[TASK ITEM]: Find all the lines in the entries below that hold the word "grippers" and copy them.

[EXTRACTED RECORDS]

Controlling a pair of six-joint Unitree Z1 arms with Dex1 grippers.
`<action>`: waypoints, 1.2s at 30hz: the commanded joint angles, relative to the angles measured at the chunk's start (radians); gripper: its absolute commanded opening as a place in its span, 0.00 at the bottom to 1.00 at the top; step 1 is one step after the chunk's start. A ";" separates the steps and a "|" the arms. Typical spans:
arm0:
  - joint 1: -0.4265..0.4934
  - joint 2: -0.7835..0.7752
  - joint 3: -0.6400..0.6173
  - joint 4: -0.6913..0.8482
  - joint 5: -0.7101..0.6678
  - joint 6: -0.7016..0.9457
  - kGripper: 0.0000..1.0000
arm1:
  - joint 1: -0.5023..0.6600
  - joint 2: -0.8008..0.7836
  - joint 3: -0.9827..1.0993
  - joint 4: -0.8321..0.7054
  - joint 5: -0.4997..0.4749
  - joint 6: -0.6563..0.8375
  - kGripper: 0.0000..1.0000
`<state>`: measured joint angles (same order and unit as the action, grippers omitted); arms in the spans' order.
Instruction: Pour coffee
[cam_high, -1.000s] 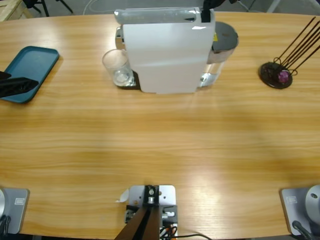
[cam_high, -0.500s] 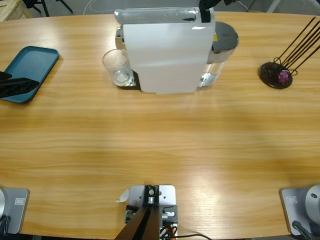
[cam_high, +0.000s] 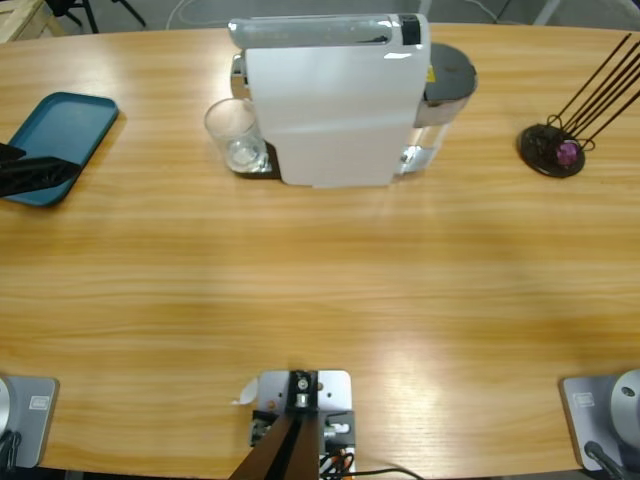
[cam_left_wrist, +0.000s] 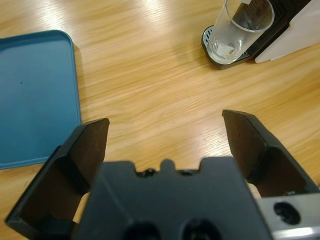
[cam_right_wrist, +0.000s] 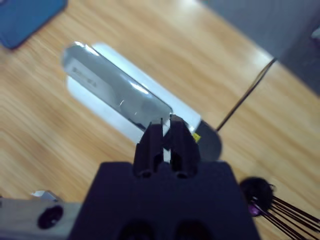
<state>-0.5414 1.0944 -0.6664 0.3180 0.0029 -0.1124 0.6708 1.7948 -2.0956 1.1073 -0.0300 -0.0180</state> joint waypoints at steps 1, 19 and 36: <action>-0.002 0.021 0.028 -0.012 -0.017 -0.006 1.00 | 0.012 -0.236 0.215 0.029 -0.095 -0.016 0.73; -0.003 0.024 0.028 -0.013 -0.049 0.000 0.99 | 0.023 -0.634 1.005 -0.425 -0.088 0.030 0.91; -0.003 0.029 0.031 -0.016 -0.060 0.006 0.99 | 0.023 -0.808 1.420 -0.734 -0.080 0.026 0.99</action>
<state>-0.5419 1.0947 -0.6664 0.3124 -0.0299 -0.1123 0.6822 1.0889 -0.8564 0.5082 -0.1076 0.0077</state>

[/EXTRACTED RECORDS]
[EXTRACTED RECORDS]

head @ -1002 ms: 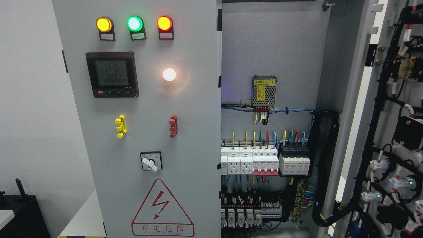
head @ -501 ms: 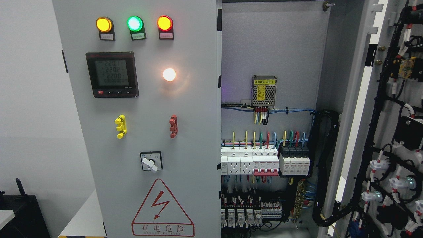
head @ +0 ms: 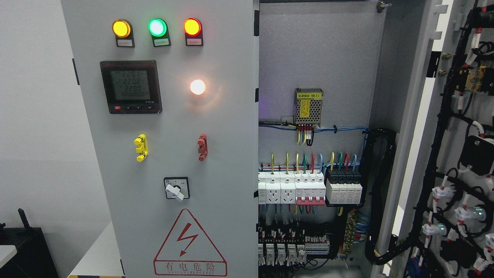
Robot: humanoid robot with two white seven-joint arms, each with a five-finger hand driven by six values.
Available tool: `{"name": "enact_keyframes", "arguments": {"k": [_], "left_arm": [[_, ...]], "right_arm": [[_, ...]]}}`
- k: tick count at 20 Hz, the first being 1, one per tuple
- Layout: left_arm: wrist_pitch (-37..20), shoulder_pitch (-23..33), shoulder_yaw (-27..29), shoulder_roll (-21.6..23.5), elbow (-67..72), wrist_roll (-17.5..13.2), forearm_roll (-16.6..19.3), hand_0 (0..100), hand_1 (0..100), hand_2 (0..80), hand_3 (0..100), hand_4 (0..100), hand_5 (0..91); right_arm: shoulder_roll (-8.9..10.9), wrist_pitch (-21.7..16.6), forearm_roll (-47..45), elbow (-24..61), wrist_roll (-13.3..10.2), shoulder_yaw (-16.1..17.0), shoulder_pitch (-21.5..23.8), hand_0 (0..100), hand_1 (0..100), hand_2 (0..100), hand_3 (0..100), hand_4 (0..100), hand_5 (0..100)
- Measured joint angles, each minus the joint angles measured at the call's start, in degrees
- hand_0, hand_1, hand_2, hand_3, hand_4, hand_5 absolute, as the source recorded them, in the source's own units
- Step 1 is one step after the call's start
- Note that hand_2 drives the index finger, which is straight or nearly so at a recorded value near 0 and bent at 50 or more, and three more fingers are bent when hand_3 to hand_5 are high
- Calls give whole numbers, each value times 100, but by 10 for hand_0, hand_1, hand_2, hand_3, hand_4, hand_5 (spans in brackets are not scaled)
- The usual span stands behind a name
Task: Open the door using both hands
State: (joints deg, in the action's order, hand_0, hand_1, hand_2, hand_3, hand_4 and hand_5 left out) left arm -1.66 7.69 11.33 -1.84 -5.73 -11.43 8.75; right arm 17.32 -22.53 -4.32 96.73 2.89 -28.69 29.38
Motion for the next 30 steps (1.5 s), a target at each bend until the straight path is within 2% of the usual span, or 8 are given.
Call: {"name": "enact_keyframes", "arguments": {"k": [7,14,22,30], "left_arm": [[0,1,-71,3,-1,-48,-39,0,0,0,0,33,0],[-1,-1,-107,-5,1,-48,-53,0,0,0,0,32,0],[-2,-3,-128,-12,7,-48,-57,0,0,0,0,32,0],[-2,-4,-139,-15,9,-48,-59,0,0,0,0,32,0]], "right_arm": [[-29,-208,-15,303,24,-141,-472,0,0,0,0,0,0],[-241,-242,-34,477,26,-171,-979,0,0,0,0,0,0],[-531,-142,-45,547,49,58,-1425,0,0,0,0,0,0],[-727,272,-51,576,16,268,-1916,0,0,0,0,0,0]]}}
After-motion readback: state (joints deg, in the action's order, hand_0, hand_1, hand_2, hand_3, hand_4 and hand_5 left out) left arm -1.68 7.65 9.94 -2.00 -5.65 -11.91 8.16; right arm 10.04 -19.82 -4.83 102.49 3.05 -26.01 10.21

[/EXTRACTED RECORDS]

[ANSWER]:
Controlling a pair of six-joint Unitree Z1 arms with Dex1 grippers.
`<state>`: measured joint angles (same order and unit as the action, grippers omitted); arms in the spans' order.

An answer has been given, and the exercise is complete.